Summary of Final Model and Results

Final Model Breakdown

In conclusion, the final model I chose was a Decision tree Classifier. The features I chose for my model were ‘MONTH’, ‘U.S._STATE’, ‘NERC.REGION’, ‘CLIMATE.REGION’, ‘POPULATION’, ‘HURRICANE.NAMES’, ‘AREAPCT_URBAN’, and ‘PCT_WATER_TOT’. Five of those features were nominal categorical features, while three of them were numerical features. I one hot-encoded four of the nominal categorical features to turn them into numerical ones. I binarized ‘HURRICANE.NAMES’ using a custom function transformer I made to binarize its values. As for the numerical features, I turned the ‘POPULATION’ feature into quantiles and left ‘AREAPCT_URBAN’, and ‘PCT_WATER_TOT’ as is. As for the hyperparameters of the Decision Tree Classifier, I ended up choosing a max depth of 10 and a minimum sample split of 5. The way I did this was by performing a grid search, the grid search took my unfit pipeline and a dictionary of ranges of values for the hyperparameters I wanted to fine-tune. Then it performed a k-fold cross-validation to find the combination of hyperparameters with the best average validation performance.

Results Breakdown

As for the results, I saw significant improvement in both the training data and testing data accuracy. The accuracy of the training data was 0.804 and for the testing data, it was 0.589. This tells me that the new features I included and engineered alongside the hyperparameters I fine-tuned were able to better optimize generalization performance. My model became more generalized allowing for better predictions of the category cause of major outages on both the training and unseen data. My last model was too specific as it only had access to two features that relate mostly to the severe weather causes but not the other causes. But my final model was able to become more generalized as it had more features to make better predictions since they gave more insight into both the weather conditions and also demographics of the population affected by the outage.

Fairness Analysis

To access the fairness of my final model, I want to see whether my model is fair when predicting the cause category of major outages between low and high-population states. I will continue to use accuracy as my evaluation metric to conduct my fairness analysis. Since there is no exact definition of low and high-population states I define my definitions here. I first created a new column with the quantiles of the population for each row. I then defined Low-population states as states with a Population quantile of three or lower, and High Population states as states with Population Quantiles greater than 3. I will be using the absolute difference in accuracy as my test statistic. Additionally, I will choose a significance level of 0.05 as a cut-off for my p-value since a p-value smaller than 0.05 indicates strong evidence against my null hypothesis. Lastly, to conduct my fairness analysis I will use a permutation test to test my hypotheses.

Hypotheses:

Null Hypothesis: The classifier’s accuracy is the same for both low population states and high population states, and any differences are due to chance.

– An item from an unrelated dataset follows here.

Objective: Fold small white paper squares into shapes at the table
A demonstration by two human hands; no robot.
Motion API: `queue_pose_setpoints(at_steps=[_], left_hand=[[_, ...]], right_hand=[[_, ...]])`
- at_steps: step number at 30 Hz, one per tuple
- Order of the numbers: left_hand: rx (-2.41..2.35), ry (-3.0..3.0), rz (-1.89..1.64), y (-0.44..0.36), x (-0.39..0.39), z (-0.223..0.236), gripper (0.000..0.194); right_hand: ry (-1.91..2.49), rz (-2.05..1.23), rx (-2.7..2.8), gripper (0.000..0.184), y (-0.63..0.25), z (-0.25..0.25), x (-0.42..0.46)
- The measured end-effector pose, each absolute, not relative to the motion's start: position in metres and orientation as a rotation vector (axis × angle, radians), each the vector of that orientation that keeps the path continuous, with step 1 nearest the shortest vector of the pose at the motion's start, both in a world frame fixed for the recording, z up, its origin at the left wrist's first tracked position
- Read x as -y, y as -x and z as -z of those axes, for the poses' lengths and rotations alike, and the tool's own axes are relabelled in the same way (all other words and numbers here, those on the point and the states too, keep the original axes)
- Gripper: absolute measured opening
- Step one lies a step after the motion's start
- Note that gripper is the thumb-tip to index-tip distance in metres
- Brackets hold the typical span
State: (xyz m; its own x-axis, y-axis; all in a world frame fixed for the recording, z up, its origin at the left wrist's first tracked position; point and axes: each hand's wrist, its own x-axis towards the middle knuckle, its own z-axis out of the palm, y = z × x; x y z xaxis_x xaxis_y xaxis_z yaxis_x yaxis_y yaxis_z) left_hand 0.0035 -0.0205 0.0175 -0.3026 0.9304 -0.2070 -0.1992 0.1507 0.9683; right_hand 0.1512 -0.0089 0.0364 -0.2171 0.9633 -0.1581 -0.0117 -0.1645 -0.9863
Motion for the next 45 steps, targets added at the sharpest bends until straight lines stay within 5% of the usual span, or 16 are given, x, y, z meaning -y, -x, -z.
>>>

Alternative Hypothesis: There is a difference in accuracy for low population states and high population states.

Observed Absolute Difference in Accuracy: 0.0411

Set Up

To begin my fairness analysis, I first need to create a new column that contains the Population Quantiles of the state that the major outages occurred in. Once I had that, I then turned the column into a Boolean column, on the condition if a row had a value of 3 or lower it will be cast as True else False. Now that I have my two groups, high and low population states I was able to begin my analysis.

Summary of Results

The plot below shows the results of my permutation test. It displays the empirical distribution of the generated absolute differences in accuracy under the null. The red line shows the observed value. The p-value I calculated was 0.46.

Since the p-value is greater than the significance level, 0.46 > 0.05, we fail to reject the null hypothesis. There is not enough evidence to suggest that there may be a difference in accuracy between low and high-population states.